Liturgists have regularly talked about Holy Week as anamnesis, not mimesis, or as remembrance, not recapitulation. But that’s clearly not the case with this early layer of the Jerusalem liturgy. It is all about the late classical desire to appropriate the virtus, the power of the gods by reenacting their deeds in their special places. Granted, Cyril, John, and even Helena sprinkled this desire with holy water, but what remains is a process whereby Christians can answer the spiritual “Were you there when they crucified my Lord?” with a resounding “yes!” because they walked where Jesus walked and participated in the re-creation of his passion. Dom Casal spoke more truly than he knew, for this Mysterienlehre of the Jerusalem Holy Week is mystery religion, pure and simple. When we get to the week after Easter day, the practice of mimesis doesn’t work, and the bishops of Jerusalem knew it. And Egeria’s breathless prose slows to a plod.

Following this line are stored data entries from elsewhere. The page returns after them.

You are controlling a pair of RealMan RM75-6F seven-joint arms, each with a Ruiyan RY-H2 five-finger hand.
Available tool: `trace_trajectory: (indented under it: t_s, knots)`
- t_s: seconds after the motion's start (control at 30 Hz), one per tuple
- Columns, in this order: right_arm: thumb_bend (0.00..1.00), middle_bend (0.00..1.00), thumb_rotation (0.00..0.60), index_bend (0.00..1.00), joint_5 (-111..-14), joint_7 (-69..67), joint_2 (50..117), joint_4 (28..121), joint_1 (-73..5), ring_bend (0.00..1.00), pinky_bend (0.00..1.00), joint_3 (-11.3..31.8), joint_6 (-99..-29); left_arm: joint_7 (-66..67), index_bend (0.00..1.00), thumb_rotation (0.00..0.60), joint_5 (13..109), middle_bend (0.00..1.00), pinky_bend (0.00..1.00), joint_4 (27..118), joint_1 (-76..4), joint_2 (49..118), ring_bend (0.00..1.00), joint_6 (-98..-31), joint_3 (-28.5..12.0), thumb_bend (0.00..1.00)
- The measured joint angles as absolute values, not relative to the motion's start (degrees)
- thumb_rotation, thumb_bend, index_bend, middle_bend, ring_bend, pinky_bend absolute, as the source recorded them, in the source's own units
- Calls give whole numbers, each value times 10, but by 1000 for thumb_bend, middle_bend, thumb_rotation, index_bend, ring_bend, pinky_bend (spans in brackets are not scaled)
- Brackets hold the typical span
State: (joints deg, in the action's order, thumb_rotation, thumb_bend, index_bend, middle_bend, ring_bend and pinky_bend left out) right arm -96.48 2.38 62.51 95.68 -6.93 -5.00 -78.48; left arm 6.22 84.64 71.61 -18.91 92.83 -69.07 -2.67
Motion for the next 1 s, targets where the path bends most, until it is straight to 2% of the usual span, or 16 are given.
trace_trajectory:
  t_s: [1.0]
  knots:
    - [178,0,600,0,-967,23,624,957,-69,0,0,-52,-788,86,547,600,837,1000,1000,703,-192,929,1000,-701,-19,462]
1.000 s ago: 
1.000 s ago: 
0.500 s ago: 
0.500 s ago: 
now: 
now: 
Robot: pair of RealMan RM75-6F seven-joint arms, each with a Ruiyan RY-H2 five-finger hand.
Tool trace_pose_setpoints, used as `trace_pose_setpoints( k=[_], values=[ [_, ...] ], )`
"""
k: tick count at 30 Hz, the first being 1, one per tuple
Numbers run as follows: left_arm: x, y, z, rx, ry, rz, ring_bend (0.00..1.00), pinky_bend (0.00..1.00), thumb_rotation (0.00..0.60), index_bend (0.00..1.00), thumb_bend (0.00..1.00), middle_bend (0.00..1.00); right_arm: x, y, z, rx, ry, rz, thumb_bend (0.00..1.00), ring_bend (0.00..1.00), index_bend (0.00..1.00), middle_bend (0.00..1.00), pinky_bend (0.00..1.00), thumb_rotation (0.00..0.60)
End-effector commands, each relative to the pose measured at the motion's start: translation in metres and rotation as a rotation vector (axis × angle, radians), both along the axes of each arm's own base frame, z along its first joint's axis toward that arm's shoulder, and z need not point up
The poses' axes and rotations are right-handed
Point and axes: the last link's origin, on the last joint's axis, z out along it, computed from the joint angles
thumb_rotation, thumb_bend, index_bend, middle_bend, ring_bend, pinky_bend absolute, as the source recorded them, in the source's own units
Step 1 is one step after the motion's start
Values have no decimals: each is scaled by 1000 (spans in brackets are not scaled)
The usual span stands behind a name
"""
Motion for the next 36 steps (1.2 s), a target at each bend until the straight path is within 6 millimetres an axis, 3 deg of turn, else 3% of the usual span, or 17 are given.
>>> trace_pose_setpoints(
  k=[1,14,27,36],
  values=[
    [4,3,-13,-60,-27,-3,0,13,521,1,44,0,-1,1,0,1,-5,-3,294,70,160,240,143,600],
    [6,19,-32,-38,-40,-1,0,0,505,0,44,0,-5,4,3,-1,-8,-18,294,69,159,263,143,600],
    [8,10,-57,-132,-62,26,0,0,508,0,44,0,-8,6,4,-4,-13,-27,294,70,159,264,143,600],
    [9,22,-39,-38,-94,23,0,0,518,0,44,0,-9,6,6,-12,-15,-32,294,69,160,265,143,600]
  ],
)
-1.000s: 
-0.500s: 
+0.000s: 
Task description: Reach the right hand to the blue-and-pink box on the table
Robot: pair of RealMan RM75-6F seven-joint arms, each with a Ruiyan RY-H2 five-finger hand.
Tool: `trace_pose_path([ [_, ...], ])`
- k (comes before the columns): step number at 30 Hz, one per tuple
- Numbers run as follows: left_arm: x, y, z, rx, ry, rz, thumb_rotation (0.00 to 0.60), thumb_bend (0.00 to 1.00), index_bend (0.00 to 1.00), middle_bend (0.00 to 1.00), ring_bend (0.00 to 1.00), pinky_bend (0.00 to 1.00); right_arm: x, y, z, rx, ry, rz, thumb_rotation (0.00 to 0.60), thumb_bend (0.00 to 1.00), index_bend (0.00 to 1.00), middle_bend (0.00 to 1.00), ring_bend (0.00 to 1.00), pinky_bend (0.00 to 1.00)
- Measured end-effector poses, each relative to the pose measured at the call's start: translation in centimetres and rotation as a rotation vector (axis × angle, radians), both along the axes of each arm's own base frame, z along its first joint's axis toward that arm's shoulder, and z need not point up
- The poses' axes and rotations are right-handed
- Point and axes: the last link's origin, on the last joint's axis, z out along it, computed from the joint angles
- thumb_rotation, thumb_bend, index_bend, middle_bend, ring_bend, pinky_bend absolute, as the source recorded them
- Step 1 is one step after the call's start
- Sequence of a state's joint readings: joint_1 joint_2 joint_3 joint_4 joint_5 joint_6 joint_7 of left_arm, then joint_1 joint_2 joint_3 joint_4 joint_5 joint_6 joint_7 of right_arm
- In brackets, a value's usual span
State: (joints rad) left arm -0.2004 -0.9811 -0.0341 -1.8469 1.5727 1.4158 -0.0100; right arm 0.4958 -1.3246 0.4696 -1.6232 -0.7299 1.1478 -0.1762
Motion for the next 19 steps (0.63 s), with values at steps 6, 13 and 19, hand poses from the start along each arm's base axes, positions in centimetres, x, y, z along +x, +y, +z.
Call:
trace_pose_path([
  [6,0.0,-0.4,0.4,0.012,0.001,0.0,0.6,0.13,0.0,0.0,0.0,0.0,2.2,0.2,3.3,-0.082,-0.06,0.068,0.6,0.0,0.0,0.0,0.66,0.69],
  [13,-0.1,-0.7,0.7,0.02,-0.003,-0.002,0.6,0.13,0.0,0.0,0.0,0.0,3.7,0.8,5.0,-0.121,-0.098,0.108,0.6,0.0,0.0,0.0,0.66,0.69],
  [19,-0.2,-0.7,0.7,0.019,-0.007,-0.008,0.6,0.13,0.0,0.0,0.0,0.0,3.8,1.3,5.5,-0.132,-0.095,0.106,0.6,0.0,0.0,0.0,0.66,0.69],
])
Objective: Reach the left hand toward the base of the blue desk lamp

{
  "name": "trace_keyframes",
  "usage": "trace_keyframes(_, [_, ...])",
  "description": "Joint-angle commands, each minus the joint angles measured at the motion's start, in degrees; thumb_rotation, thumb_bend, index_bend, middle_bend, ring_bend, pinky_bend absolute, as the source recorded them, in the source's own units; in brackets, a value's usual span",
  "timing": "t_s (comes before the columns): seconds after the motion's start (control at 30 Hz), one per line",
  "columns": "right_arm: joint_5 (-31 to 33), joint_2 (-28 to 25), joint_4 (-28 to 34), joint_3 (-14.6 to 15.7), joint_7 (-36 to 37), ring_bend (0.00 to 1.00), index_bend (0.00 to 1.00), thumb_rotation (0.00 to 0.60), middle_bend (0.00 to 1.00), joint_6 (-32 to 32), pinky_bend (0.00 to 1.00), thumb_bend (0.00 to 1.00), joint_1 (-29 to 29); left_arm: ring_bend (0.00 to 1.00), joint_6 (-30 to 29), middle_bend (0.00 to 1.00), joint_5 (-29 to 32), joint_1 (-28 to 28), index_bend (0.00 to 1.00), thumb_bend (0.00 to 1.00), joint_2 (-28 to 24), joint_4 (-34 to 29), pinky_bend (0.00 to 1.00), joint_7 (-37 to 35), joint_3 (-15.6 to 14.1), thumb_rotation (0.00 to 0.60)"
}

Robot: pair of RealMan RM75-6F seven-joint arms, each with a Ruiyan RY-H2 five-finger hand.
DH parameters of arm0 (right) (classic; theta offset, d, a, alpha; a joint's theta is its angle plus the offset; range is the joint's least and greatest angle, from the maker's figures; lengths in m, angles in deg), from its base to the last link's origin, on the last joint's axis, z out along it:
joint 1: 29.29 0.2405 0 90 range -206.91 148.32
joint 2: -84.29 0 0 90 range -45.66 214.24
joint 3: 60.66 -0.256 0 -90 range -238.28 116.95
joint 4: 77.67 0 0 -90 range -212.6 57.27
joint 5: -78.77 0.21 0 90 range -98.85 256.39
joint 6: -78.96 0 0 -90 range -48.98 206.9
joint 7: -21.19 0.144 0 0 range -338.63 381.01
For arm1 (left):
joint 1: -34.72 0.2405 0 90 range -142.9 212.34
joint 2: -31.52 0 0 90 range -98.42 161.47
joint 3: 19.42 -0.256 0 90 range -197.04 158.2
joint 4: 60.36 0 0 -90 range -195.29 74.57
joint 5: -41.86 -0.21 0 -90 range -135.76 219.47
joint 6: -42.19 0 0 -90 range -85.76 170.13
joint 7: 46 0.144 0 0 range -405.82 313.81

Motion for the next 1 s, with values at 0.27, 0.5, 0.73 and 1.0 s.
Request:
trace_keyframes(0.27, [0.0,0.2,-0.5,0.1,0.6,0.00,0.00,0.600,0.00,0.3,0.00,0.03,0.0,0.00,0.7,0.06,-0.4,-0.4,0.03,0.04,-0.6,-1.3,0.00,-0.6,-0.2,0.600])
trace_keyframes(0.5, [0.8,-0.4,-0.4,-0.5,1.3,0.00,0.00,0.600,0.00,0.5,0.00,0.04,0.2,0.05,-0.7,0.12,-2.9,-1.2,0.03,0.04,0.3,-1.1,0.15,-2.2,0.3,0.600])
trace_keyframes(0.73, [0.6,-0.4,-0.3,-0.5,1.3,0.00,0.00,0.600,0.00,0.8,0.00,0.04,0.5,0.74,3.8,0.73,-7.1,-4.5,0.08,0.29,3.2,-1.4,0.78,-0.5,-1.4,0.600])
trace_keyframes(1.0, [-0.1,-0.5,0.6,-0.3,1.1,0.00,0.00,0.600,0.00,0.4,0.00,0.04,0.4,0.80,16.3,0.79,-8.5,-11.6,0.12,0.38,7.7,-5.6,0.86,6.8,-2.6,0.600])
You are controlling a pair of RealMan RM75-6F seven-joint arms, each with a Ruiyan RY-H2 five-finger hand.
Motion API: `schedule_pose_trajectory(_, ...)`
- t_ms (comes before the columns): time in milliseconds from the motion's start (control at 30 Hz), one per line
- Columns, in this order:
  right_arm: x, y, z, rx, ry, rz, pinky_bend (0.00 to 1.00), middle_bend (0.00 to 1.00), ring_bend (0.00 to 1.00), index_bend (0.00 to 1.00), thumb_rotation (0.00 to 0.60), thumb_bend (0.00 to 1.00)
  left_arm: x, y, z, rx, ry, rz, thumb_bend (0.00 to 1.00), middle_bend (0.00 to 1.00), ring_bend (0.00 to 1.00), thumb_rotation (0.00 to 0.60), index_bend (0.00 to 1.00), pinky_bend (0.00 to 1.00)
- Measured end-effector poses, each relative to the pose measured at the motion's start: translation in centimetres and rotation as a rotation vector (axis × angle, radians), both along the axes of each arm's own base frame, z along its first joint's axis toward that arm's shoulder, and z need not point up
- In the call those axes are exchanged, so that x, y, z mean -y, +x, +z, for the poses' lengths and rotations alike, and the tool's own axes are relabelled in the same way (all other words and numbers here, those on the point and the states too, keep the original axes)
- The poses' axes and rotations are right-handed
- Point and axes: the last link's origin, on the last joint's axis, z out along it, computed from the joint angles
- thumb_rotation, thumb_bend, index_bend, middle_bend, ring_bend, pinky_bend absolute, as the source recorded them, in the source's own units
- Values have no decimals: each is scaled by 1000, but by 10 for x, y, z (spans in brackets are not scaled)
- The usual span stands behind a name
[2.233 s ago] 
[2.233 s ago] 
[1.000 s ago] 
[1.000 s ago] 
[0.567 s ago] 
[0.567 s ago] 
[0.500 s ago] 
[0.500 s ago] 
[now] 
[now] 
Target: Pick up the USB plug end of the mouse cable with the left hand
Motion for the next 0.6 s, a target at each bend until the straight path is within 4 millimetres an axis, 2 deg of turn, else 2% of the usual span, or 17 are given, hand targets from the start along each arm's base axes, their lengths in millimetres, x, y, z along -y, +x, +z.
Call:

Is it any wonder that most congregations have such a hard time making sense of Holy Week, and once they do, sustaining that understanding? The issue is not with the congregations; it is with the dramaturgy of the rite. The rite and its place are inseparable. The rite and its cultural surround are inseparable.


Fortunately, the fourth-century imperial church in Jerusalem didn’t invent Holy Week, Easter Day, or the week after it. Were we able to unstack this dobostorte of liturgy to look at the way the Christians in Jerusalem celebrated Holy Week before Constantine and his mother started their religious theme park, we might find a way of living the passion and resurrection of Jesus after the Disneyland of Christendom has gone out of business. The problem is that after we go through this exercise in liturgical archeology we are left with nothing but dry, cracker-like flakes of cake and mounds of greasy icing. It’s not appetizing fare.


We need to find someplace that continued to live out a non-mimetic celebration of the resurrection of Christ. To do that we’ll set sail for the end of Mediterranean Sea much closer to Egeria’s home town and explore what a truly anamnetic Easter looked like. There we will find an Easter that can truly feed the needs of resurrection people.

Sunday, May 30, 2010

Menus for a Liturgical Feast in Fast Time

We have a tendency to see liturgical texts and rites as static, but before the calcification caused by technological hegemonies like the printing press, there was constant change. Jerusalem in the fourth century was no exception—in fact it was more so.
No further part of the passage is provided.